» **What to produce**: Go through the listing that follows and report the number of lines with the string "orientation" in them, nothing more.

» **Given data**:
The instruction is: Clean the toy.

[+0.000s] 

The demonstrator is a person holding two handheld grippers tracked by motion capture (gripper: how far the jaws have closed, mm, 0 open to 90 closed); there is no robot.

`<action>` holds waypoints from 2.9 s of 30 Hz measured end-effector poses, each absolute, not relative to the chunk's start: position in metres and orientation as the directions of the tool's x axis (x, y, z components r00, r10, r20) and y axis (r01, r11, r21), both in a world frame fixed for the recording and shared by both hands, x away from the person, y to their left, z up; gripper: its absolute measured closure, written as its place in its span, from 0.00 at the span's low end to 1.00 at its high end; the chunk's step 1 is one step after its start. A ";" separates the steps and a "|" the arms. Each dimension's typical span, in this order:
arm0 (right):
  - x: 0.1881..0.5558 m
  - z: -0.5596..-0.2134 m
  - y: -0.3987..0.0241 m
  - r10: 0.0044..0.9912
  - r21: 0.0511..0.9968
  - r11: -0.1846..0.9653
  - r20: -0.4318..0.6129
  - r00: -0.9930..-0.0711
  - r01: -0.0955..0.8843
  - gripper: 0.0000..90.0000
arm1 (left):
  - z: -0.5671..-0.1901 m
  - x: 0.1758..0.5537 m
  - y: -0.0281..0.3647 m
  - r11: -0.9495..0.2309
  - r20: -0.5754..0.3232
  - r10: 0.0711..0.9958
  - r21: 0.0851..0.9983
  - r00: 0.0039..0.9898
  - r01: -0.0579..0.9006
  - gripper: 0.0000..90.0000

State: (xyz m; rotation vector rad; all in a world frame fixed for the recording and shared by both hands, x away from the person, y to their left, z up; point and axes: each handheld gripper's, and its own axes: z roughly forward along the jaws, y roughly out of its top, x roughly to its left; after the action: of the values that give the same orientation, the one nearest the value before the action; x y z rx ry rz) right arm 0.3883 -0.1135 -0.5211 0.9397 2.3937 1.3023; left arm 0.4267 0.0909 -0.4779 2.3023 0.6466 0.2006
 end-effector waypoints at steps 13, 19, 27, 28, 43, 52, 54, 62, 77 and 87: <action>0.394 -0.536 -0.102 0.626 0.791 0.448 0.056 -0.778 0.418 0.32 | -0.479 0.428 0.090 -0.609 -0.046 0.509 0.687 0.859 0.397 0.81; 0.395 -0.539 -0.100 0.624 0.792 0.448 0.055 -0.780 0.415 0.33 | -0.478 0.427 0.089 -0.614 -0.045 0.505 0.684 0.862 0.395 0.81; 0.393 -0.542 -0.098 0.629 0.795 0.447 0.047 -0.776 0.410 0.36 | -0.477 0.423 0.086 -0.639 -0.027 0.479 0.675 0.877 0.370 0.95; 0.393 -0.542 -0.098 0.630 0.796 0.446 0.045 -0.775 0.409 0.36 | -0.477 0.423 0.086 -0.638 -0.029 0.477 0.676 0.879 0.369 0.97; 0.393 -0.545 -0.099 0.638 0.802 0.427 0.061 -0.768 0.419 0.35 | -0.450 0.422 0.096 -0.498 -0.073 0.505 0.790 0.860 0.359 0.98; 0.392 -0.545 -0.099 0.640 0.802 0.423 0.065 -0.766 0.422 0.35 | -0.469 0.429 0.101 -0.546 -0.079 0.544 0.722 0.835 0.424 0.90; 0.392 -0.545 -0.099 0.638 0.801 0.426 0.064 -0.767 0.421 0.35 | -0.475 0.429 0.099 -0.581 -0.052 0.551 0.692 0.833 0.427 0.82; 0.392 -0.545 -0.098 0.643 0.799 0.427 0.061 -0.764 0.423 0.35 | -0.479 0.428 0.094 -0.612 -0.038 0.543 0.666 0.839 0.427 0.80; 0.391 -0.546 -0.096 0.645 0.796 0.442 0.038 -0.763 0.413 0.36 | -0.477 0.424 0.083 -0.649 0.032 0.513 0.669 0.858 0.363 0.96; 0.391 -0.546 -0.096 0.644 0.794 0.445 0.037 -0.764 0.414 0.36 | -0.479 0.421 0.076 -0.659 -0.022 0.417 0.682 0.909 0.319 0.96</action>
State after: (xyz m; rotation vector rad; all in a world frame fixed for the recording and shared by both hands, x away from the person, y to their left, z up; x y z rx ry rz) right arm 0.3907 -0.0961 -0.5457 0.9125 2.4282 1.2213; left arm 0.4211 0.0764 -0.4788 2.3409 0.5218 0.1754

» **Expected output**: 2